▶ DATA BELOW
**********

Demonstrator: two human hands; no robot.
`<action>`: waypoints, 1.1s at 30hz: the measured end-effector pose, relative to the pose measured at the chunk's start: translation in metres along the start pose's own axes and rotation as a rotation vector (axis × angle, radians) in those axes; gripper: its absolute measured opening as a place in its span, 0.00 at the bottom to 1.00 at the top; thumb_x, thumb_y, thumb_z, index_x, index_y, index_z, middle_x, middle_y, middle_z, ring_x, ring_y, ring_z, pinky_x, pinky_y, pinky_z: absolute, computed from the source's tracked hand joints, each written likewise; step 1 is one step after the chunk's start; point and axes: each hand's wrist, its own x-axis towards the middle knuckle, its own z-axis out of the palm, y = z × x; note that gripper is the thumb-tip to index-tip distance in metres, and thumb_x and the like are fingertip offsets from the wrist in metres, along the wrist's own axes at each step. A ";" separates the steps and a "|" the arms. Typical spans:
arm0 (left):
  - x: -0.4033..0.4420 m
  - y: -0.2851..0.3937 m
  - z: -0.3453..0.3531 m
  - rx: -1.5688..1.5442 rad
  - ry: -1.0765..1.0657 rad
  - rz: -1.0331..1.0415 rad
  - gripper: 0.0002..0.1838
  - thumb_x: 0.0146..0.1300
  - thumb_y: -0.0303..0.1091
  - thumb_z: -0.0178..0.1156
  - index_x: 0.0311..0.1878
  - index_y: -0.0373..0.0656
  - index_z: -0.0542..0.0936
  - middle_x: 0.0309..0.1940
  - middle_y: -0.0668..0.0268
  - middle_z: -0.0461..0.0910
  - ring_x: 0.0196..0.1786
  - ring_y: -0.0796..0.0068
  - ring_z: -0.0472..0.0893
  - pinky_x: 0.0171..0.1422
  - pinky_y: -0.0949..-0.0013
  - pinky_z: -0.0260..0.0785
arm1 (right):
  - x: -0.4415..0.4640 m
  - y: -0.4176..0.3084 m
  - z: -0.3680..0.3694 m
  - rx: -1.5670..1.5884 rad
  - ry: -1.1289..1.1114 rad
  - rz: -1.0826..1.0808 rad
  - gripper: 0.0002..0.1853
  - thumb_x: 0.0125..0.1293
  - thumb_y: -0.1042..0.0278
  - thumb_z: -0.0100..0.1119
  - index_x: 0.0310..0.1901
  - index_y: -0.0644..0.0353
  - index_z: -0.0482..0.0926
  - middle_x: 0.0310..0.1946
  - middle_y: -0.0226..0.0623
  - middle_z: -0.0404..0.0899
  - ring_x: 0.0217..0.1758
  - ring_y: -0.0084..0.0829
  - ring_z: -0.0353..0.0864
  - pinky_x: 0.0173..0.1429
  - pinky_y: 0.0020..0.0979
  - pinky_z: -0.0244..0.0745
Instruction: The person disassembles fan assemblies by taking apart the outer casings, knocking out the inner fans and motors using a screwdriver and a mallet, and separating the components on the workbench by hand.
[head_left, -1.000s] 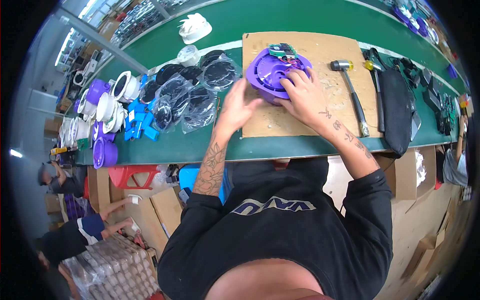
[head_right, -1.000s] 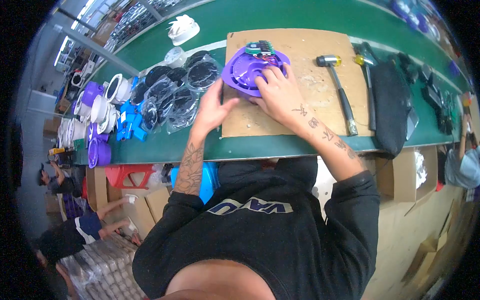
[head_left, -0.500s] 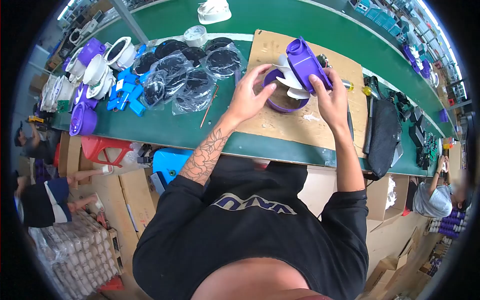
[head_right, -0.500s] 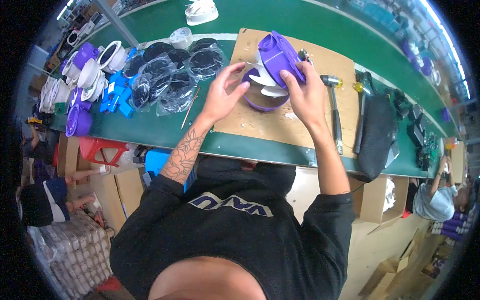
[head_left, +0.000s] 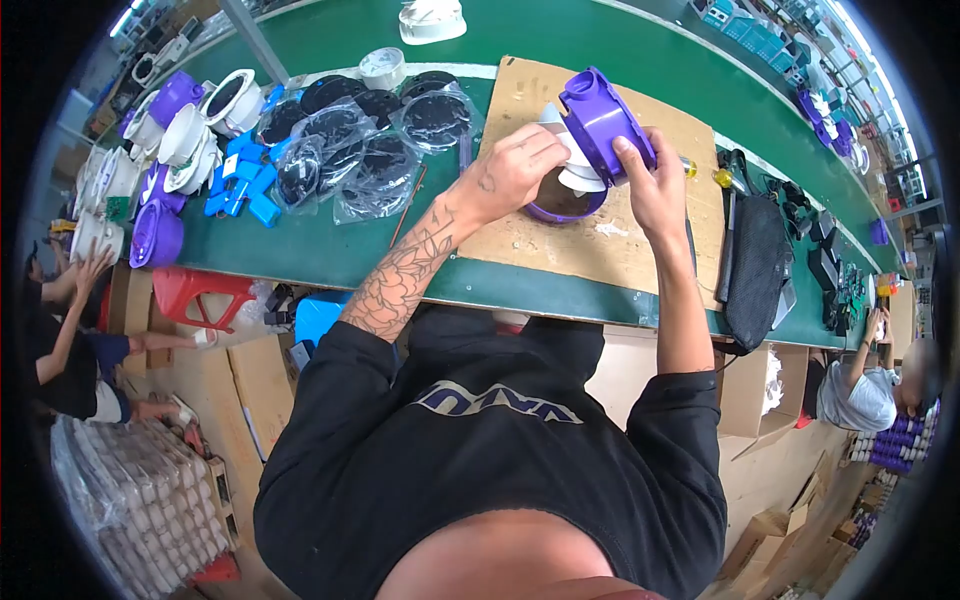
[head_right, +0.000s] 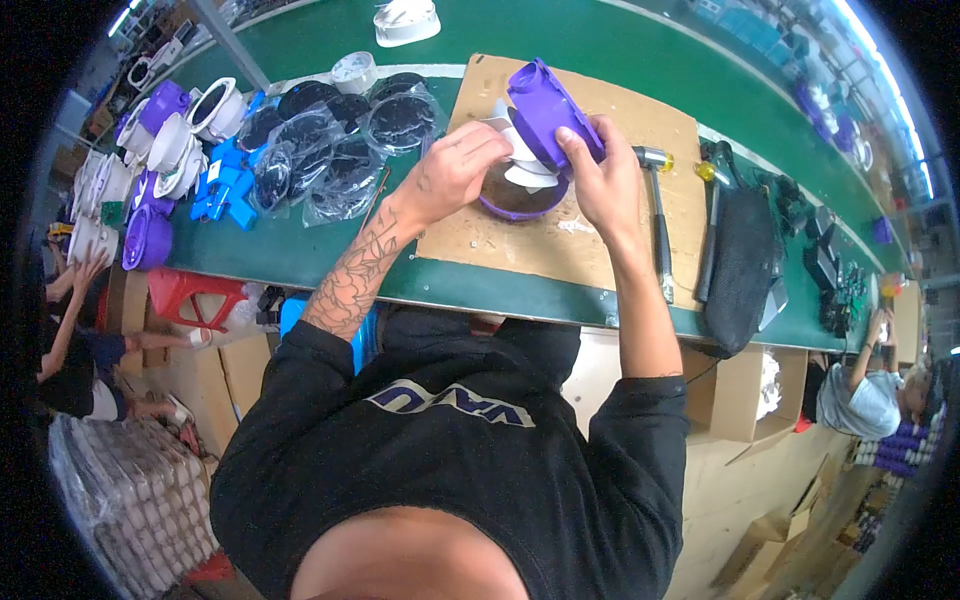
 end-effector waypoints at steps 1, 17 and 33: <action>0.000 -0.001 -0.001 -0.001 -0.002 0.004 0.15 0.46 0.14 0.58 0.39 0.37 0.77 0.36 0.58 0.78 0.43 0.56 0.79 0.48 0.61 0.75 | 0.001 0.002 -0.001 0.001 0.004 0.000 0.19 0.64 0.56 0.62 0.43 0.68 0.77 0.30 0.41 0.81 0.35 0.28 0.79 0.41 0.30 0.73; -0.065 0.005 -0.043 -0.242 0.489 -0.486 0.03 0.62 0.17 0.60 0.39 0.32 0.79 0.38 0.58 0.79 0.42 0.72 0.80 0.47 0.74 0.74 | -0.015 0.023 0.001 -0.416 -0.058 -0.443 0.16 0.58 0.62 0.66 0.43 0.61 0.77 0.42 0.44 0.75 0.50 0.47 0.72 0.62 0.44 0.61; -0.086 0.007 -0.050 -0.301 0.571 -0.514 0.06 0.63 0.17 0.59 0.42 0.31 0.76 0.43 0.59 0.77 0.46 0.73 0.78 0.51 0.73 0.74 | -0.026 0.035 -0.001 -0.707 -0.222 -0.482 0.14 0.58 0.63 0.65 0.43 0.57 0.77 0.41 0.40 0.74 0.54 0.41 0.73 0.72 0.51 0.54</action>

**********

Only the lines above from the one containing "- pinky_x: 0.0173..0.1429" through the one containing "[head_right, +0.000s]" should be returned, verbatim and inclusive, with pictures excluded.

  - pinky_x: 0.0173..0.1429
  - pinky_y: 0.0020..0.0979
  - pinky_z: -0.0244..0.0745
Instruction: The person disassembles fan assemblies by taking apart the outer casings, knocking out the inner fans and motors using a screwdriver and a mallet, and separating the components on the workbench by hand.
[head_left, -1.000s] 
[head_right, -1.000s] 
[head_left, -0.500s] 
[head_right, -0.500s] 
[head_left, +0.000s] 
[head_right, +0.000s] 

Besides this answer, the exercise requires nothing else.